ANTITRUST SYMPOSIUM: COMPETITION AS PUBLIC POLICY
The United States has long organized its economy based on the principle that free markets characterized by robust competition will produce the greatest benefits to the nation’s citizens. Although the U.S. economic system has hardly been free of government regulation or other intervention, it nonetheless has largely preserved competition, protected through antitrust law, as its fundamental underpinning. Indeed, over the past 30 years, as the U.S. economy has matured and changed, our policy-makers have substantially deregulated several significant industries. And for nearly 20 years, developing nations around the globe have looked to the United States and other developed economies as models as they endeavor to transition to market-based economies.
Then came 2008. With global financial markets in turmoil and a substantial economic downturn, the superiority of free markets and the ability of competition to serve them is being challenged in the United States and even more so abroad. It is no overstatement to say that capitalism as we know it is under attack. Not surprisingly, heavier government regulation of markets is being touted as the solution. But will even well-intentioned regulation squelch innovation and entrepreneurship and ultimately reduce consumer welfare ?
The Obama Administration and Congress will be making crucial decisions that will impact our nation’s economic system – and that of the world – for many years to come. Undoubtedly, U.S. policy-makers and others around the globe will engage in debates that often will come down to two important, interlocking questions: Does competition in the market provide the surest way to improve our citizens’ welfare? And what degree of government intervention in the market is necessary, helpful, or harmful to enhancing our citizens’ welfare?
Through this symposium, a host of experts will explore whether competition should and will continue to serve as the foundation for economic policy and legislation. We will begin with a review of where we have been – a broad discussion of the history of competition and regulation in U.S. public policy and lessons learned. We then will drill down into two industries that, to varying degrees, underwent the transition from extensive to lighter regulation, relying on competition to discipline market behavior: Airlines and Electricity. There is much primarily to be learned from these “natural experiments.”

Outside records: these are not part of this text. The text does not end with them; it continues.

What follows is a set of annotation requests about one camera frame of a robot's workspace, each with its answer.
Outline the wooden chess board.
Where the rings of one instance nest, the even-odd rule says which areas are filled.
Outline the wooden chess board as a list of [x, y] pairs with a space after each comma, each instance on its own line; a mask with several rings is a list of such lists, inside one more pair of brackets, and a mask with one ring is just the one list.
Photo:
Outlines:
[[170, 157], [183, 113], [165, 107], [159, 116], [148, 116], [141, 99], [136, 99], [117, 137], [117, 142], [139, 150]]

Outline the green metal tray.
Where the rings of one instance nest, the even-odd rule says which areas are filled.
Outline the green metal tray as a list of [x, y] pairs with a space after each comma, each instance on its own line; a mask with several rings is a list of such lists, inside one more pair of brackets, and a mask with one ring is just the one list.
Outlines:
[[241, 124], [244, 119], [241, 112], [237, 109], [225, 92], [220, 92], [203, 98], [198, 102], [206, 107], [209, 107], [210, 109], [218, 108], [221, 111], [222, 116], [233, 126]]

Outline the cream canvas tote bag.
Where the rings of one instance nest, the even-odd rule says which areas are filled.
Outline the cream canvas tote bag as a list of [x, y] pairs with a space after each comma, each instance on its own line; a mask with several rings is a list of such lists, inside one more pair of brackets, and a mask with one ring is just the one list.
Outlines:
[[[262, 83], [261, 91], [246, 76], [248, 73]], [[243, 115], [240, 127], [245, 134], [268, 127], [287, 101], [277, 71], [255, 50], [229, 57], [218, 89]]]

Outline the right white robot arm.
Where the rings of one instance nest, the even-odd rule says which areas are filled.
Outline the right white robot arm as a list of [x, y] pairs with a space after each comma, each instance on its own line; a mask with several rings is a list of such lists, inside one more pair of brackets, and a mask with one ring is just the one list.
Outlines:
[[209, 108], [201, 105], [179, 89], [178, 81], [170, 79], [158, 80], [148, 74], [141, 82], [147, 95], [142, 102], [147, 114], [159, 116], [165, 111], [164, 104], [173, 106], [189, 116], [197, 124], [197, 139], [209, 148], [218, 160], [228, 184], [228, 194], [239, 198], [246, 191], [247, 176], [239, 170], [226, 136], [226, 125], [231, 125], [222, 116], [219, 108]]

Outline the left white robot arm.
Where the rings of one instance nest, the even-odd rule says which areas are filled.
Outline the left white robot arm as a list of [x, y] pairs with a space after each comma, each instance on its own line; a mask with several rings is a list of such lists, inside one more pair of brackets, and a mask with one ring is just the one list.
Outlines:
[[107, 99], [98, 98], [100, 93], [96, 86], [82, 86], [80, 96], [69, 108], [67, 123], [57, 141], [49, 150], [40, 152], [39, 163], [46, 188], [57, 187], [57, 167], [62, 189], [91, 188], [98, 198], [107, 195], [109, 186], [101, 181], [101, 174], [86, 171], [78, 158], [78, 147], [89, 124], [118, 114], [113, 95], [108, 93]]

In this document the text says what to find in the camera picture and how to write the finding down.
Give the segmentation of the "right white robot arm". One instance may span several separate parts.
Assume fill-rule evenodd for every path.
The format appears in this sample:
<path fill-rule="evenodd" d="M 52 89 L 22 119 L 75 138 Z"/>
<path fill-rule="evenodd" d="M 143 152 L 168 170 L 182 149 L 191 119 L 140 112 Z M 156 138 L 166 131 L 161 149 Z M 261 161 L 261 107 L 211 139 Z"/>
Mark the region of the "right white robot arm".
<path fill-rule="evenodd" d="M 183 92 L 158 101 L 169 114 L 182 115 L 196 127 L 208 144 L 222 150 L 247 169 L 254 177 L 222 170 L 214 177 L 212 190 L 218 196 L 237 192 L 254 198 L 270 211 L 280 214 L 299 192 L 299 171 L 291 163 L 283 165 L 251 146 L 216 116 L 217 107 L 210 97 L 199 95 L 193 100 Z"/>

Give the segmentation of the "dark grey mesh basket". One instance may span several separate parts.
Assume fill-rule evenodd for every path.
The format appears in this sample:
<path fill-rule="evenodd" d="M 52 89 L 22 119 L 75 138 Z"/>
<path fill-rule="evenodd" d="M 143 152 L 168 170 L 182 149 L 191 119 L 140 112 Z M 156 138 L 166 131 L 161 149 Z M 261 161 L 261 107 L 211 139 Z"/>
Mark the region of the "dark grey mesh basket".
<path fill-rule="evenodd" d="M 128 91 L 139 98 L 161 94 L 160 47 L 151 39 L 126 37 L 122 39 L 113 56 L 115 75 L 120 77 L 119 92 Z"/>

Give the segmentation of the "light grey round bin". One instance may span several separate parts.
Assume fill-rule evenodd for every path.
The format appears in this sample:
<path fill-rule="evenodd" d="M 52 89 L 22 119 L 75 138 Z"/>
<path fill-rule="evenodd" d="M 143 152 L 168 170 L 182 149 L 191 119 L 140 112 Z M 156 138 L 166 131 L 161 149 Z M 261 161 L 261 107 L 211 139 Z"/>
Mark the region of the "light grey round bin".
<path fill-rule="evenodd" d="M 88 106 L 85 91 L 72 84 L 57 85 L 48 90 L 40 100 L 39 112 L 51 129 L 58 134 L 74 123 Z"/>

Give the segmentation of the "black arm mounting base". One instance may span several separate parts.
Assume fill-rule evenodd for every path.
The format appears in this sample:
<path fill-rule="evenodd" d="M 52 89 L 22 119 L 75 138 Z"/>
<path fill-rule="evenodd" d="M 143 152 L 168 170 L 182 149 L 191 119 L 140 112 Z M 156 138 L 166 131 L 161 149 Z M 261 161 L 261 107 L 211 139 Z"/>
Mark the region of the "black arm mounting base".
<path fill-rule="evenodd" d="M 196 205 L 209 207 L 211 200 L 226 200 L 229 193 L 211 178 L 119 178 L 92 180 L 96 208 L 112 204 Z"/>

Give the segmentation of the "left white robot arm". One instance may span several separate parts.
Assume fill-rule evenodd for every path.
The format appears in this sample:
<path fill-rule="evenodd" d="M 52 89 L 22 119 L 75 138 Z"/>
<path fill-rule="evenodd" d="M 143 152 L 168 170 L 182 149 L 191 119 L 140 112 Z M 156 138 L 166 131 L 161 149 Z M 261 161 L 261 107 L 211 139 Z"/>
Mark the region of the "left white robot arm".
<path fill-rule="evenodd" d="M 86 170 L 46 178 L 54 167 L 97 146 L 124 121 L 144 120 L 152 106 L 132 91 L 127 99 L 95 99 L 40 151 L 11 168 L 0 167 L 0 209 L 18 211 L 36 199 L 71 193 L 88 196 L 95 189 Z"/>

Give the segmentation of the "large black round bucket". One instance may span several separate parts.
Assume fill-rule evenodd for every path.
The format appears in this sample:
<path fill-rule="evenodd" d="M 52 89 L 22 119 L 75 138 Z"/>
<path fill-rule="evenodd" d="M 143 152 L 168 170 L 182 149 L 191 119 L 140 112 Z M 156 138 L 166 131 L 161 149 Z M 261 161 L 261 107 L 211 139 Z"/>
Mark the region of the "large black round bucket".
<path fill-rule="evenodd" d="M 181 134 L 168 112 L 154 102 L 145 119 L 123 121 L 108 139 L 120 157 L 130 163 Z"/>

From there, we will hold two separate panels on industries of great relevance in the current environment. In a panel on Financial Markets, experts will explore the raging debates on the current situation in these crucial markets, e.g., whether it is the lack of regulation and oversight or misplaced government interventions in an otherwise competitive market that led to the crisis, and whether government bailouts and new regulation provide the answers. Also of great significance, another panel will address health care – high on the agenda of the Obama administration -- and the role that competition should play in the delivery of goods and services.
A final panel of experts will explore generally the role of government’s “visible hand” in using taxpayer money to direct the economic system, from bailouts of individual companies to building national champions, drawing from the experiences of the European Union in regulating “state aid.”
The goal of the symposium is to derive, from past experience and the current debate among experts, a set of principles that can guide policy-makers, who undoubtedly will be under pressure to “just do something,” towards choosing the approach that best serves consumers over the long term.